Born in Cleveland, Ohio, Leza Marie McVey (née Sullivan) (1907–1984) was an innovative American ceramist and weaver.
McVey studied at the Cleveland Institute of Art (1927–1932) and at the Colorado Springs Fine Art Center (1943–1944). In 1932, she married the sculptor William Mozart McVey, and from 1935 to 1947, she worked as a ceramist in Houston, Austin, and San Antonio. William accepted a teaching position at the Cranbrook Academy of Art in Michigan in 1947, and there she met the Finnish artist Maija Grotell and became friends with the Japanese-American artist Toshiko Takaezu who studied at the Cranbrook Academy from 1951 to 1954. In 1953, McVey returned to her native city of Cleveland and established her studio "Pepper Pike".
McVey's large-scaled, biomorphic, asymmetrical work is said to reflect her dissatisfaction with wheel-thrown pieces and to have led the way for modern ceramic art in the United States. Influenced by surrealism, her sculptural stoneware and porcelain works embody the natural, organic form. In the 1960s, McVey's work slowed due to her failing eyesight.

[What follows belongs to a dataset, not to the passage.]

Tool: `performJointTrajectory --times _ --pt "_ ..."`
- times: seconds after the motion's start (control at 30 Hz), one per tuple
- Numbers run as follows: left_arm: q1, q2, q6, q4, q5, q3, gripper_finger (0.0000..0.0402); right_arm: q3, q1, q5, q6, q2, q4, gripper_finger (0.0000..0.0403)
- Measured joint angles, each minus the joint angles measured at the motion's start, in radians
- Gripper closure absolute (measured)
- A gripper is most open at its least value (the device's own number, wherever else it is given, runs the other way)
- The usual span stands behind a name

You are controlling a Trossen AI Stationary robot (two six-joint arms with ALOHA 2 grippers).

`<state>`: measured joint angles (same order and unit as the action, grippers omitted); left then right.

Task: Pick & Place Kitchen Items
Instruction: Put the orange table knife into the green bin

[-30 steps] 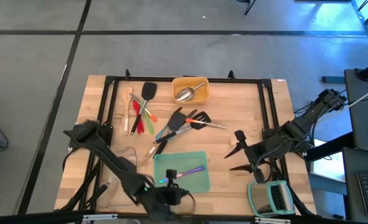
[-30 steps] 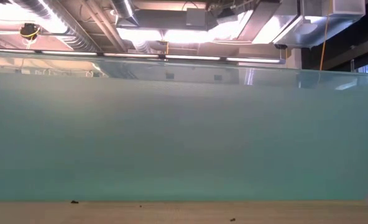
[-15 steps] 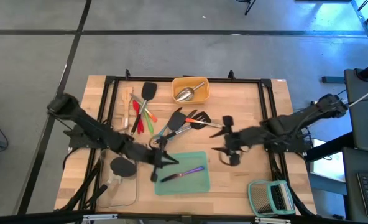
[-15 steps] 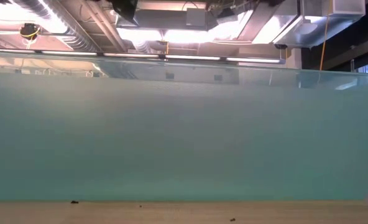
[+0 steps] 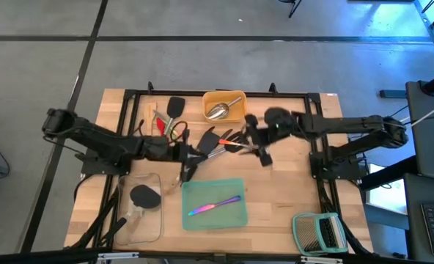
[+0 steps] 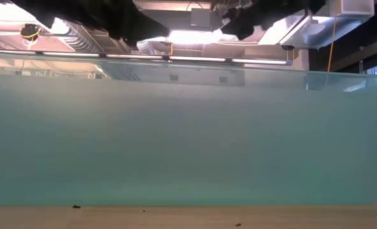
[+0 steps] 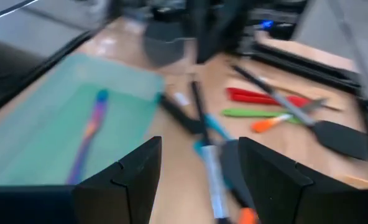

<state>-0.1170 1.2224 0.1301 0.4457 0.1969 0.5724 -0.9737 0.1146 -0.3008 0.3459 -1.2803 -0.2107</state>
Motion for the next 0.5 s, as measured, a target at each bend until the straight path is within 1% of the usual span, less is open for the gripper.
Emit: performJointTrajectory --times 0.13,0.2,0.3,0.4,0.5 --pt "0.069 0.0 0.018 0.019 -0.092 0.0 0.0393 0.0 0.087 0.0 -0.064 -0.028 0.08 0.0187" --pt "0.099 0.0 0.035 0.054 -0.152 0.0 0.0393 -0.001 0.109 0.0 -0.093 -0.048 0.114 0.0187" --pt "0.132 0.0 0.071 0.099 -0.228 0.0 0.0393 -0.001 0.117 0.0 -0.095 -0.07 0.121 0.0187" --pt "0.153 0.0 0.091 0.144 -0.245 0.0 0.0393 0.0 0.117 -0.003 -0.092 -0.075 0.145 0.0187" --pt "0.161 0.0 0.065 0.18 -0.238 0.0 0.0393 0.0 0.114 -0.009 -0.1 -0.076 0.176 0.0187"
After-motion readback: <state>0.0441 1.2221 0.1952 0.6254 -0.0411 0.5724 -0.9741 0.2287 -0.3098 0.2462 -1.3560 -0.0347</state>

Collections containing work
McVey's work may be found in several private, corporate, and public collections:
- Butler Institute of American Art, Youngstown, Ohio
- General Motors Corporation, Detroit, Michigan
- Smithsonian Institution, Washington, DC
Eidelberg, Martin P., The Ceramic Forms of Leza McVey. Hudson, New York: Philmark Publishers, 2002.